— Что же я, по-твоему, должна делать?
— Гулять с детьми.
— Я не гожусь на роль воспитателя.
— Я же годился. Послушай-ка, мой друг: женщина, которая утверждает, что не пригодна воспитывать детей, не женщина. Но она и не мужчина! Кто же она тогда?
— Фу, как у тебя язык поворачивается говорить такое о матери твоих детей!
— А что говорят про мужчину, который не хочет даже смотреть на женщин? Кажется, что-то весьма грубое?
— Я больше не желаю тебя слушать.
И она вышла из конторы и заперлась у себя в комнате. Она заболела. Врач, этот всемогущий, принимающий на себя заботу о телах после того, как священник упустил души, объявил, что деревенский воздух и одиночество вредны для ее здоровья, и семья была вынуждена переехать в город, чтобы жена могла получить необходимую медицинскую помощь.
Город оказал чрезвычайно благоприятное действие на ее здоровье, а воздух водосточных канав окрасил ее щеки румянцем.
Адвокат вновь открыл практику, и у супругов появилась наконец отдушина для проявления их непримиримых темпераментов.
Однажды газеты объявили, что пьеса, написанная женой, принята к постановке.
— Вот видишь, — сказала она мужу, — и женщина может жить ради целей более высоких, чем качать детей и готовить обед.

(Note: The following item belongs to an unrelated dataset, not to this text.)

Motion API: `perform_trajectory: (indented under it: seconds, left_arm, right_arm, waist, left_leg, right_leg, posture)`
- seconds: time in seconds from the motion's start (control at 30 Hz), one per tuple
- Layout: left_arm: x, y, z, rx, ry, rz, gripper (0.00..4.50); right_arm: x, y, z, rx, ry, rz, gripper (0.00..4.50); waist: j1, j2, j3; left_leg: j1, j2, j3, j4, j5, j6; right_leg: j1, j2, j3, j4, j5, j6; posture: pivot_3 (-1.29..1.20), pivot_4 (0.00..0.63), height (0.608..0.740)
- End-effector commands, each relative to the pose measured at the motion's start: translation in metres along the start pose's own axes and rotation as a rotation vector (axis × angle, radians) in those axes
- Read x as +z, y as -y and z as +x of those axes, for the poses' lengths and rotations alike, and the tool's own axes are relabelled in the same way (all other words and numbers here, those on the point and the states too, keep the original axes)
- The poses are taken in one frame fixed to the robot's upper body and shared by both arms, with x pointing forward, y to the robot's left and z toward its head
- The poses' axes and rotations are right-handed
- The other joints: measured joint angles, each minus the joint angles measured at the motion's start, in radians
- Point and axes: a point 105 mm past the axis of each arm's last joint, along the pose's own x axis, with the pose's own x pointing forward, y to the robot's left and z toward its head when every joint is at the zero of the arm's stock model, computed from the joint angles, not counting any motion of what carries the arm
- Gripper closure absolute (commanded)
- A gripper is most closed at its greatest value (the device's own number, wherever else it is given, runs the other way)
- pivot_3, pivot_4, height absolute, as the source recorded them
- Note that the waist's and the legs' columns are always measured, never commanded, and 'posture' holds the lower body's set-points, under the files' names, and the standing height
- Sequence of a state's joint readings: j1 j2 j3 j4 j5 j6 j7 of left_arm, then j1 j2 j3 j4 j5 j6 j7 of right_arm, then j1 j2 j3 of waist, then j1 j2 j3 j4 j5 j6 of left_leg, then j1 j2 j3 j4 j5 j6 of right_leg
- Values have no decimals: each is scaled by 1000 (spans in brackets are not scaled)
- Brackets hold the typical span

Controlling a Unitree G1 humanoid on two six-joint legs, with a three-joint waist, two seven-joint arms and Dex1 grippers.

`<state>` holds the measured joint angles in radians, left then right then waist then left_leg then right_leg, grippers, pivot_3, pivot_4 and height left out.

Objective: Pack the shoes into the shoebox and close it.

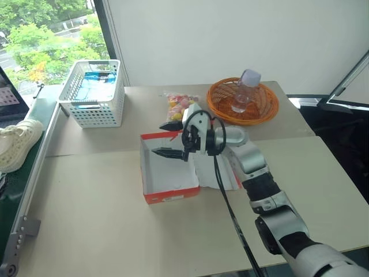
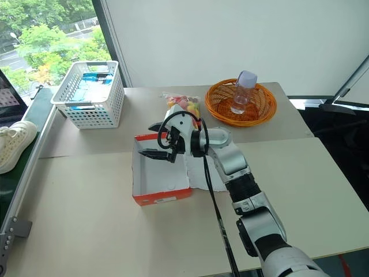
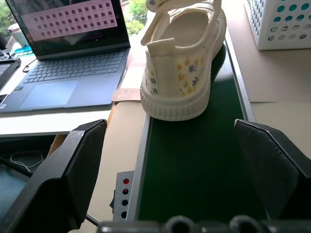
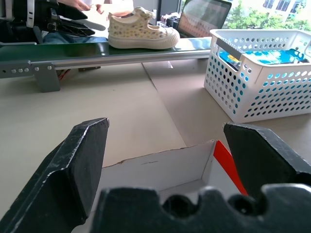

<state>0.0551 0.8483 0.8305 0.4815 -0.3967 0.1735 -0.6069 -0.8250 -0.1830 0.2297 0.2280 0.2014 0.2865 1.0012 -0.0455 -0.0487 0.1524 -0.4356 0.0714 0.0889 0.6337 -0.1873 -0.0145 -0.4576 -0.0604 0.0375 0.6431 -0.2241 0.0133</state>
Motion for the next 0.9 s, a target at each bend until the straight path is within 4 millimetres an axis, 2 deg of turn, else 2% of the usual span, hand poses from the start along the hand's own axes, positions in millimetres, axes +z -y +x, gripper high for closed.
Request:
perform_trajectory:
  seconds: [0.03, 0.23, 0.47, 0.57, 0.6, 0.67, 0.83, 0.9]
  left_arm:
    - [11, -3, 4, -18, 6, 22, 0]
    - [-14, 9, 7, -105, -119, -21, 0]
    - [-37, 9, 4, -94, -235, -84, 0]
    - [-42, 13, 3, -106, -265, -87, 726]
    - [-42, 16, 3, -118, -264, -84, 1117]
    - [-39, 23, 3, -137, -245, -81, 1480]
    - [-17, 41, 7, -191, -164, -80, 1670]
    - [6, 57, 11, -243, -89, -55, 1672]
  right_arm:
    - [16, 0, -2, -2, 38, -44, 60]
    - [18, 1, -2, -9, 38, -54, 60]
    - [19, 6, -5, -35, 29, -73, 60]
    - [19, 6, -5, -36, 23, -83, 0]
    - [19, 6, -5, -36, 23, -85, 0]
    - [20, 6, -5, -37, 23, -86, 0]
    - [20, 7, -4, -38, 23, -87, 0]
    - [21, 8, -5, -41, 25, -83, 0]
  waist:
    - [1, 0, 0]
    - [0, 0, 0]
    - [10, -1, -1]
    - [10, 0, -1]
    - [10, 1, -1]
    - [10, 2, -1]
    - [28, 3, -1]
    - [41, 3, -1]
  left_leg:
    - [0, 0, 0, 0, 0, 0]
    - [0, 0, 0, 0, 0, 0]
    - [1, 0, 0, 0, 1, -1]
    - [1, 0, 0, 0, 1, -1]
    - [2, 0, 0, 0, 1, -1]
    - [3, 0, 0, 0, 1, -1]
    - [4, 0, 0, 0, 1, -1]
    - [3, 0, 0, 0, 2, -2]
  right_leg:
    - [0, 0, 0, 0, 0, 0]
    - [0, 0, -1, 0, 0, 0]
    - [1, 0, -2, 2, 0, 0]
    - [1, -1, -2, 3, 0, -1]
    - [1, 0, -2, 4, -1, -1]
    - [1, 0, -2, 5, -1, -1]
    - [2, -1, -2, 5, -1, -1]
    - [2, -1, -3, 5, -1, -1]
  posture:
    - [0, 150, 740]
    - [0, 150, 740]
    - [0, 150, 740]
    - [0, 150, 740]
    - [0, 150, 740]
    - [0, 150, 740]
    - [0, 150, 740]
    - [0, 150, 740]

И он признал ее правоту и попросил прощения.
Состоялась премьера. Муж сидел в ложе, точно под холодным душем, а после спектакля выступил в роли хозяина на банкете.
Жену окружали поклонники, которым муж наполнял бокалы и срезал кончики у сигар.
Затем начались речи. Муж стоял рядом с метрдотелем, наблюдая за салютом пробок из-под шампанского — был провозглашен тост за женщин. Молодой поэт, веривший в женщину, выразил надежду на ее великое будущее.
Какой-то актер подошел к председателю уездного суда и, похлопав его по плечу, попросил подать «карт-бланш» вместо этого ужасного «редерера»; официанты поминутно спрашивали, где муж хозяйки, а сама хозяйка беспрестанно напоминала мужу, чтобы тот не забывал наполнять бокалы рецензентов.
Сейчас он ощущал себя стоящим гораздо ниже жены, и чувство это было ему в высшей степени неприятно. Когда они вернулись домой, жена сияла. Душа ее расширилась необыкновенно, заполнив каждую жилку, заставив трепетать каждый нерв. Благодаря успеху с нее будто свалился тяжелый камень, она дышала легко, свободно; она говорила и была услышана; прежде немая, она обрела теперь дар речи. Она грезила о будущем, о новых планах, о новых победах.
Муж сидел молча, усталый, словно выжатый лимон, никак не реагируя на ее слова. Чем выше она взмывала, тем ниже падал он.
— Ты мне завидуешь, — вдруг сказала она, круто прервав свою пламенную речь.
— Не будь я твоим мужем, я бы не завидовал, — ответил он. — Я радуюсь твоему успеху, но он меня уничтожил. Ты права, но и я тоже прав. Брак — это взаимное людоедство. Если я тебя не съем, ты съешь меня. Ты меня съела. Я больше не могу тебя любить.
— А ты меня когда-нибудь любил?
— Нет. Мы заключили наш брак без любви, и поэтому у нас ничего не вышло. Мне вообще кажется, что брак похож на монархию. А монархия держится только на самодержавии. Брак — монархическая форма правления, и поэтому он отомрет.
— А что придет взамен?
— Республика, естественно! — ответил муж и пошел спать.
Высшая цель
(перевод С. Фридлянд)
В небольшой сельской церквушке стоял такой лютый холод, что дыхание священника и мальчиков-певчих клубами вырывалось изо рта, точно дым. Прихожане, которым во время службы полагалось стоять, устлали соломой земляной пол, чтобы не слишком мерзнуть, опускаясь на колени, а опускались они всякий раз, когда певчие звонили в колокольчик. Сегодня на литургию пришло много народу, потому что после ее окончания предполагалось необычное зрелище: священник должен был вразумить и наставить на путь истинный двух неполадивших супругов, которые, с одной стороны, не желали жить в мире и согласии, а с другой — не могли развестись, поскольку ни один из них не нарушил обет верности, ни один не желал покинуть дом и детей и взять грех на себя.
Священник завершил божественное жертвоприношение и молитву, нестройно отзвучало miserere [131] Miserere (лат.) — «Смилуйся», покаянный псалом католической литургии.
, пропетое дрожащими от холода голосами. Солнце окрасило багрянцем заледеневшие окна, горящие свечи почти не давали света, а лишь мерцали желтыми язычками, над которыми струился нагретый воздух, словно весеннее марево над лугами.